--- ASSIGNMENT ---
Below this line is the material. Write out only its lines from the one containing "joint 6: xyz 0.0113" through the one containing "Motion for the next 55", both kept, exactly.
***** GIVEN DATA *****
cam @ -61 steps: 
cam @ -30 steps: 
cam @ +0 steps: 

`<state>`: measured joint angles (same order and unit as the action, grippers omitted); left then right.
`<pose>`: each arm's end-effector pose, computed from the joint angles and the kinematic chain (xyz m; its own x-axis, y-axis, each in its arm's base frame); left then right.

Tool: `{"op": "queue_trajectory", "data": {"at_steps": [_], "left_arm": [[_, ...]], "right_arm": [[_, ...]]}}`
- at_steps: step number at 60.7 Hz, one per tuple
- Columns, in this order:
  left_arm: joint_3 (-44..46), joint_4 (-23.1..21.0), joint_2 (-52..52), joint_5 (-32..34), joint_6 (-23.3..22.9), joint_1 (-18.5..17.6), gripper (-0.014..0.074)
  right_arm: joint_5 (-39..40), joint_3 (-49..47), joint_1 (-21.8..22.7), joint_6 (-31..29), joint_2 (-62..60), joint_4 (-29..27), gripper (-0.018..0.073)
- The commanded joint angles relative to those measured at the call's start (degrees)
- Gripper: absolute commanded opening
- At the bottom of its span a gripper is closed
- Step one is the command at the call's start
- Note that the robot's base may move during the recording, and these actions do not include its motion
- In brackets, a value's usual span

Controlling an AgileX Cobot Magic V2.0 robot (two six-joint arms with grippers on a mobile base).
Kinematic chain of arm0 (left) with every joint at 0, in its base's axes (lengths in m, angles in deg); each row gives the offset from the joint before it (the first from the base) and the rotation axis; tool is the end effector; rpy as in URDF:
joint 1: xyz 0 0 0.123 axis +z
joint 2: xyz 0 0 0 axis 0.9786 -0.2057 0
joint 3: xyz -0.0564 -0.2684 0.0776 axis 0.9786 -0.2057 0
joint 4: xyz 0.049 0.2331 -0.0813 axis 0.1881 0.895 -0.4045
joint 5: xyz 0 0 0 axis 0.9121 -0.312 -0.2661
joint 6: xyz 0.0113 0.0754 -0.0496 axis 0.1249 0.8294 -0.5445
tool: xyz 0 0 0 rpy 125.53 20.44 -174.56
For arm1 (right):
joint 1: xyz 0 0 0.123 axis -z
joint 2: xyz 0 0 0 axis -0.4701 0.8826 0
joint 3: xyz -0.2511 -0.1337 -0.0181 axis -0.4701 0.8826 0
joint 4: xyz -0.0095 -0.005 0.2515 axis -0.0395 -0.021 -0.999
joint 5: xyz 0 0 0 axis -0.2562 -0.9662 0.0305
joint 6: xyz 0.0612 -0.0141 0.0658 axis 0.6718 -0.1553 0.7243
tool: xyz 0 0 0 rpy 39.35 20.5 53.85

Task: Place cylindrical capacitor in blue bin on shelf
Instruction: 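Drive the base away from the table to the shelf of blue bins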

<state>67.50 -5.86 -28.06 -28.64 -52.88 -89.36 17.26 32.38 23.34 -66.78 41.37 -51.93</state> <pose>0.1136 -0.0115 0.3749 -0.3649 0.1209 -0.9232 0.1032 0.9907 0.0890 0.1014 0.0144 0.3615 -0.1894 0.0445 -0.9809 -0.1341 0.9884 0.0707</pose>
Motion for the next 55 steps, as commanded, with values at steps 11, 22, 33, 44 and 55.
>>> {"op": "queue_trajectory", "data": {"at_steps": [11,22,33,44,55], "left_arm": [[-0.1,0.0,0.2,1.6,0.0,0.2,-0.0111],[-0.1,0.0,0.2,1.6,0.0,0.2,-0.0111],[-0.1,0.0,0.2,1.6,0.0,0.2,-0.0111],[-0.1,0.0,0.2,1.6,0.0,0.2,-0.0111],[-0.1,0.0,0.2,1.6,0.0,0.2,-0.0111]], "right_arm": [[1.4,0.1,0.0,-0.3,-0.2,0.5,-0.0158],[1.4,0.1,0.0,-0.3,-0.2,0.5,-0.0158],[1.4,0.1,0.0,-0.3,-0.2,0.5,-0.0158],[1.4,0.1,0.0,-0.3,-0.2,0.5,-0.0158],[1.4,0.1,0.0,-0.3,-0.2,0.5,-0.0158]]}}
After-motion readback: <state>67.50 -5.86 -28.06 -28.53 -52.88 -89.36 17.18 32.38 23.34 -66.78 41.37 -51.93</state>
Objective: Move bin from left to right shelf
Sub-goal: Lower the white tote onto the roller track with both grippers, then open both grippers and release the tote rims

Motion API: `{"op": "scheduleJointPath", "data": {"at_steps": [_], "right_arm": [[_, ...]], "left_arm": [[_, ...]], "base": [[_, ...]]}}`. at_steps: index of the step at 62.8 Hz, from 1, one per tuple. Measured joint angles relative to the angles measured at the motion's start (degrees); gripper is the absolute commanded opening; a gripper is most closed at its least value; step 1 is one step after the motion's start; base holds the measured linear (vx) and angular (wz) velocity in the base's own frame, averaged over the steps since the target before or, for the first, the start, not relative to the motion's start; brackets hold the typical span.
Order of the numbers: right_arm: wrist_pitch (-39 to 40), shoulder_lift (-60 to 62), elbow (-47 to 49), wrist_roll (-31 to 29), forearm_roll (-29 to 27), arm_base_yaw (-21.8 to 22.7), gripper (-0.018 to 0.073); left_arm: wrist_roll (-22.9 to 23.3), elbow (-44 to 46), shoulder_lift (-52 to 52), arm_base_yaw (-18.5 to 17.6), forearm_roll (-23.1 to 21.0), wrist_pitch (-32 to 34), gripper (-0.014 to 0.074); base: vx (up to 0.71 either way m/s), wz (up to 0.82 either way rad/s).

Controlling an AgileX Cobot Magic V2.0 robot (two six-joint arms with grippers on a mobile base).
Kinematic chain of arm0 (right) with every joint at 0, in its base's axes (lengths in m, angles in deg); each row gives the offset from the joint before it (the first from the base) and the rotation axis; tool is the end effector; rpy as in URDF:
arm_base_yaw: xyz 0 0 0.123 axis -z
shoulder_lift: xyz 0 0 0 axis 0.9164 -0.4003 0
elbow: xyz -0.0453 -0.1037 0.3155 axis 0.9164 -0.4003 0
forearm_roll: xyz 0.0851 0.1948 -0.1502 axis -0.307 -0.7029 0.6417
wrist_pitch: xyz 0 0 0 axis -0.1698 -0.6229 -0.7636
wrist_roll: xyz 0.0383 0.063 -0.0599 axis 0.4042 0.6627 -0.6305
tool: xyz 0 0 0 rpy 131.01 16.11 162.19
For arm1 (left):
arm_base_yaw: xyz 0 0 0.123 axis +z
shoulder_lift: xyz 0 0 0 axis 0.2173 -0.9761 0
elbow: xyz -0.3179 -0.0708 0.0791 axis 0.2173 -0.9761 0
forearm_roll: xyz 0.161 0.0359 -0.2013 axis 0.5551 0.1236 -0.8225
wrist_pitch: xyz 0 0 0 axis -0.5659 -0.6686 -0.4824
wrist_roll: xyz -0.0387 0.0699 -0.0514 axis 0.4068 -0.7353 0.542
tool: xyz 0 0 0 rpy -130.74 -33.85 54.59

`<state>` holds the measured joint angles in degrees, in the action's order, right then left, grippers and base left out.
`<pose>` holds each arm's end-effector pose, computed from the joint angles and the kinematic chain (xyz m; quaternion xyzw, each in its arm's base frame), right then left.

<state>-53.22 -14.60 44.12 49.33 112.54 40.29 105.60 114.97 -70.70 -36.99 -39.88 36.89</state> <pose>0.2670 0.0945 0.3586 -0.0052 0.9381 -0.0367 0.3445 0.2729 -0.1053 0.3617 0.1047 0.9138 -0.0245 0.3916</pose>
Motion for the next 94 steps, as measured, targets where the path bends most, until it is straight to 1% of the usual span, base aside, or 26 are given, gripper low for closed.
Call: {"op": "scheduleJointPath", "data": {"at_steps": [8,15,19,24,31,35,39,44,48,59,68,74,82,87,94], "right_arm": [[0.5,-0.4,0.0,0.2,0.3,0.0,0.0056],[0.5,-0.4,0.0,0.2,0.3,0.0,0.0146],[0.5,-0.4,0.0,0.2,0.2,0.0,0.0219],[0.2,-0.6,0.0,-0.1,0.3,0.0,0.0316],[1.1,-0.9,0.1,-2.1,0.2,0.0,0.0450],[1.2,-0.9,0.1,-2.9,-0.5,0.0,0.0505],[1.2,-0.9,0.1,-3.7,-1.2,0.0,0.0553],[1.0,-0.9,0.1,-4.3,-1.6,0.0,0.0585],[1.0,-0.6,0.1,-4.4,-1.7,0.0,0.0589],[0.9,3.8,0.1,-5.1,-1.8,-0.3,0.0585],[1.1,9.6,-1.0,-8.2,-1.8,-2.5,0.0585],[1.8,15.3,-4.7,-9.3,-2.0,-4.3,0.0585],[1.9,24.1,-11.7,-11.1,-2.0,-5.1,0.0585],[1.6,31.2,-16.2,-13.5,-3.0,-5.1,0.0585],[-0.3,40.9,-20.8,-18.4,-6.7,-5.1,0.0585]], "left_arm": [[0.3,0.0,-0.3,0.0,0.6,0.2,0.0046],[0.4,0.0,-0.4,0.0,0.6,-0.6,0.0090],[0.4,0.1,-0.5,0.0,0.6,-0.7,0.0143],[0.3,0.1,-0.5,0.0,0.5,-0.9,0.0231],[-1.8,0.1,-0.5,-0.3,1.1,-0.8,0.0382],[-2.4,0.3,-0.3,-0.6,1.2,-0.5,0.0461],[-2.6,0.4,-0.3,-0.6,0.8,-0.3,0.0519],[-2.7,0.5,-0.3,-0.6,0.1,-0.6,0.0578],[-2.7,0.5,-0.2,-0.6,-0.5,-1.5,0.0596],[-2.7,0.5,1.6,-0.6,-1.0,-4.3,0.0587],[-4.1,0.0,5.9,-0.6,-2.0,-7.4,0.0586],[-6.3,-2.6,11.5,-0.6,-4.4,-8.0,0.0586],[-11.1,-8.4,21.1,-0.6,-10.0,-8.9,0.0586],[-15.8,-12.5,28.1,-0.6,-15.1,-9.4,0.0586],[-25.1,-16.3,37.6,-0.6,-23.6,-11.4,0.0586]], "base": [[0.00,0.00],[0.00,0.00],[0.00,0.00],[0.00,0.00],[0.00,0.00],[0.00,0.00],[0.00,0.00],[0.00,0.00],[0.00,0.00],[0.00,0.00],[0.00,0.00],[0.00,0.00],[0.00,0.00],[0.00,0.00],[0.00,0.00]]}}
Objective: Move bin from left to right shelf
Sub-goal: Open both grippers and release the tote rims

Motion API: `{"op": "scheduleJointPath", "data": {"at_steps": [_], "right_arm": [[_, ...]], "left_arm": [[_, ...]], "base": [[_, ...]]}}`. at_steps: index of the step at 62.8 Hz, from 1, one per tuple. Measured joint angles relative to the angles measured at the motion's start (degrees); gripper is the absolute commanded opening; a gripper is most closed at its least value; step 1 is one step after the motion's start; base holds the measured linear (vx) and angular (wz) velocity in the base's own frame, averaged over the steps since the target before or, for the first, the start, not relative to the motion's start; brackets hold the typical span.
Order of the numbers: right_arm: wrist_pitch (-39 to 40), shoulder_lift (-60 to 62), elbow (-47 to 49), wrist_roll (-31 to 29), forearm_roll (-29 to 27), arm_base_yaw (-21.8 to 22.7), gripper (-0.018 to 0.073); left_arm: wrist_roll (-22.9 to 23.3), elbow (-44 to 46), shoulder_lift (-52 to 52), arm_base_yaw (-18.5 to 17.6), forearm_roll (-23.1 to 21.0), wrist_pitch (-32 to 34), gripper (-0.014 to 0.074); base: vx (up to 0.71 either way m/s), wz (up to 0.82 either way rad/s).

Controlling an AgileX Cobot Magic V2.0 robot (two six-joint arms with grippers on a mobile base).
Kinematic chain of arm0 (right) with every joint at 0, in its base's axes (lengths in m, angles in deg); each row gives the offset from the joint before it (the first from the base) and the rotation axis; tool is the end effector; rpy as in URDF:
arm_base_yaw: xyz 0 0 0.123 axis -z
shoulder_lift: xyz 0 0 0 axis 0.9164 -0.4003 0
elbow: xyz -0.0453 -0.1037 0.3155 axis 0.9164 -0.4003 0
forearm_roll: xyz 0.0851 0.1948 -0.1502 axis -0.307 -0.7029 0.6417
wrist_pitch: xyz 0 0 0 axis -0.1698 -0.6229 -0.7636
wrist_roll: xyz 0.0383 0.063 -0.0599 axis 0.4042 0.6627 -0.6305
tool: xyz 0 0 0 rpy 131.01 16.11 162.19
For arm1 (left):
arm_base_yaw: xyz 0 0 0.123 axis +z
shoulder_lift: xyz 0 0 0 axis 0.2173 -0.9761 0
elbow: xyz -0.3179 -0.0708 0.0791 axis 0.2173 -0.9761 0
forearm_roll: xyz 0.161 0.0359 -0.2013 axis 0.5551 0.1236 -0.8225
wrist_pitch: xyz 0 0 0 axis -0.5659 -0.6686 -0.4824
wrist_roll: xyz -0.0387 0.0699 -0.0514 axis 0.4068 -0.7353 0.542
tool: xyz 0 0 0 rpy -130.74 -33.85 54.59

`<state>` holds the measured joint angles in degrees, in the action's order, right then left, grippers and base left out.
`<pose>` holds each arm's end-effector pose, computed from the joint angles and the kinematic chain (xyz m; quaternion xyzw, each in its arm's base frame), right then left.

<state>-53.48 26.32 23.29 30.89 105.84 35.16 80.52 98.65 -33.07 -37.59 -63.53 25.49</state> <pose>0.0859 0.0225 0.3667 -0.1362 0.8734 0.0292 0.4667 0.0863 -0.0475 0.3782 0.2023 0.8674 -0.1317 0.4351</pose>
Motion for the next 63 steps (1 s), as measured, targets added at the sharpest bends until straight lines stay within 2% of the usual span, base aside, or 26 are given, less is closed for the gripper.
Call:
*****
--- ANSWER AREA ---
joint 6: xyz 0.0113 0.0754 -0.0496 axis 0.1249 0.8294 -0.5445
tool: xyz 0 0 0 rpy 125.53 20.44 -174.56
For arm1 (right):
joint 1: xyz 0 0 0.123 axis -z
joint 2: xyz 0 0 0 axis -0.4701 0.8826 0
joint 3: xyz -0.2511 -0.1337 -0.0181 axis -0.4701 0.8826 0
joint 4: xyz -0.0095 -0.005 0.2515 axis -0.0395 -0.021 -0.999
joint 5: xyz 0 0 0 axis -0.2562 -0.9662 0.0305
joint 6: xyz 0.0612 -0.0141 0.0658 axis 0.6718 -0.1553 0.7243
tool: xyz 0 0 0 rpy 39.35 20.5 53.85

Task: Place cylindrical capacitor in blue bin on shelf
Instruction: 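Drive the base away from the table to the shelf of blue bins
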
<state>67.50 -5.86 -28.06 -28.64 -52.88 -89.36 17.26 32.38 23.34 -66.78 41.37 -51.93</state> <pose>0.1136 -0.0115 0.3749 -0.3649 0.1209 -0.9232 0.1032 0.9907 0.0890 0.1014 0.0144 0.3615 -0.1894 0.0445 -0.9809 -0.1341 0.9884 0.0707</pose>
Motion for the next 55 steps, as commanded, with values at steps 11, 22, 33, 44 and 55.

The requested output is complete.